Наконец я добрался до площади перед собором, и тут двое монахов вцепились в меня.
— Ты не войдешь в собор, пока не дашь нам ответ. Ты не из наших. Кто послал тебя сюда, чтобы ты изображал доминиканца? Кто послал тебя в Париж за этой девчонкой, выдавшей себя за собственную сестру?
Со всех сторон меня окружили крепко сбитые молодые люди. В толпе опять появились женщины и дети, опять зажглись факелы, рассеивая сумрак короткого зимнего дня.
Я попытался освободиться, но это привело лишь к тому, что меня схватили и держали еще крепче. Кто-то сорвал у меня с плеча кожаный мешок.
— Посмотрим, какие там у тебя рекомендательные письма! — произнес один монах и вытряхнул мешок.
Оттуда выпали серебряные и золотые монеты, раскатившиеся повсюду.
В толпе раздались крики.
— Тебе нечего сказать? — спросил брат Антуан. — Признаешь, что ты обманщик? Что мы преследовали не того мошенника? Мы знаем о тебе только одно — ты не наш брат, ты не доминиканец!
Я яростно пнул его, оттолкнул назад и повернулся к дверям собора. Бросился бежать к храму, но какой-то молодой мужчина перехватил меня и ударил спиной о каменную стену так, что все померкло у меня перед глазами.
О, это могло бы длиться вечно. Но я не захотел. Я открыл глаза и увидел, что священники пытаются сдержать озверевшую толпу. Брат Антуан кричал, что они сами разберутся с этим делом, а люди должны успокоиться. Однако толпа успокаиваться не собиралась.
Люди схватили меня за рясу и сорвали ее. Кто-то дернул мою правую руку, и я ощутил, как резкая боль растеклась по плечу. Меня снова ударили о стену.
Я видел толпу короткими вспышками, как будто сознание включалось и отключалось, включалось и отключалось. Медленно-медленно прорисовывалась жуткая картина.
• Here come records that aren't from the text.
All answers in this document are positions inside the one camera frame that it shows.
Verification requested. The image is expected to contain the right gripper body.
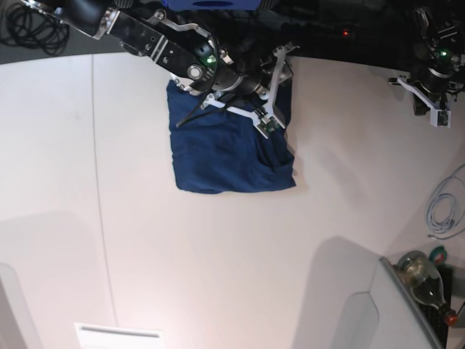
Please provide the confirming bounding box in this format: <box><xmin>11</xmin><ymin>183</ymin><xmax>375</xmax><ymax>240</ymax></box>
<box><xmin>217</xmin><ymin>34</ymin><xmax>293</xmax><ymax>105</ymax></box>

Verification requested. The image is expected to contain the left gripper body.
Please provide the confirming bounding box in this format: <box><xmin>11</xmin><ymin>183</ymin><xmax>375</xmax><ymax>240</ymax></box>
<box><xmin>410</xmin><ymin>65</ymin><xmax>458</xmax><ymax>116</ymax></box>

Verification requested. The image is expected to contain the dark blue t-shirt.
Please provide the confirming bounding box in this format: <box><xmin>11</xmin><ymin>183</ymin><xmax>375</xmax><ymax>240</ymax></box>
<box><xmin>166</xmin><ymin>81</ymin><xmax>296</xmax><ymax>194</ymax></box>

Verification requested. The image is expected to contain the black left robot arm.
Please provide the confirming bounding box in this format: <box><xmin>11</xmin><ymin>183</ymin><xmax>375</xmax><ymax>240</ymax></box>
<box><xmin>410</xmin><ymin>1</ymin><xmax>464</xmax><ymax>126</ymax></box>

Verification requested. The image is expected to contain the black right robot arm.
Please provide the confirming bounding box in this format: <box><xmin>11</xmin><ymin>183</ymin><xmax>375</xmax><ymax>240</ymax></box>
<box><xmin>25</xmin><ymin>1</ymin><xmax>294</xmax><ymax>136</ymax></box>

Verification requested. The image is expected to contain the blue box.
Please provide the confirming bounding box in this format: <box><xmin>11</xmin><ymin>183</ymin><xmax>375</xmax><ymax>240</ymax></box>
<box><xmin>161</xmin><ymin>0</ymin><xmax>262</xmax><ymax>11</ymax></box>

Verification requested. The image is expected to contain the green tape roll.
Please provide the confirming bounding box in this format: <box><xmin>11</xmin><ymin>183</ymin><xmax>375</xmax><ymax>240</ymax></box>
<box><xmin>429</xmin><ymin>245</ymin><xmax>448</xmax><ymax>266</ymax></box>

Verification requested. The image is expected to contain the clear plastic bottle red cap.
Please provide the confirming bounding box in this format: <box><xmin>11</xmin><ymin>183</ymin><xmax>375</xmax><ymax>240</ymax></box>
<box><xmin>397</xmin><ymin>251</ymin><xmax>458</xmax><ymax>326</ymax></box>

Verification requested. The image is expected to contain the coiled light grey cable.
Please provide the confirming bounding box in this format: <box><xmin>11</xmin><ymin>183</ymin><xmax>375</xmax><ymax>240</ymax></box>
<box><xmin>425</xmin><ymin>173</ymin><xmax>465</xmax><ymax>241</ymax></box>

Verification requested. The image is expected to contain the coiled black cable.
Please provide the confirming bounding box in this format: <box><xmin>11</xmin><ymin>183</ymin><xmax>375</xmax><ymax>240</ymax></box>
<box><xmin>0</xmin><ymin>0</ymin><xmax>72</xmax><ymax>56</ymax></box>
Священников оттеснили назад. Теперь меня окружали самые злобные горожане и горожанки.
— Не священник, не монах, обманщик! — неслись крики.
Они били меня, пинали и стаскивали с меня одежду, а за этой колышущейся массой я смутно различал иные фигуры. Я узнавал их — силуэты тех, кого я убил.
Ближе всех ко мне — погруженный в молчание, отделенный от людской свалки, невидимый для негодяев, вымещавших на мне свою злобу, — стоял тот самый мужчина, которого я убил последним в гостинице «Миссион-инн». Рядом с ним была юная девушка со светлыми волосами — много лет назад я застрелил ее в борделе Алонсо. Они смотрели на меня, и на их лицах я видел не осуждение, не ликование, а лишь тихую печаль и изумление.
Кто-то схватил меня за голову. Меня били головой о камни, и я чувствовал, как кровь струится по шее, стекает по спине. В какой-то миг я перестал что-либо видеть.
Со странной отрешенностью я размышлял над вопросом, который задавал Малхии, но не получил ответа: «Могу ли я умереть в этом времени? Возможно ли такое?» Но я не стал звать его.
Падая все ниже под градом ударов, пока кожаные башмаки пинали меня по ребрам и по животу, пока дыхание и зрение покидали меня, пока боль пронизывала мою голову и мои конечности, я молился: «Милостивый Боже, прости меня за то, что я отдалился от Тебя».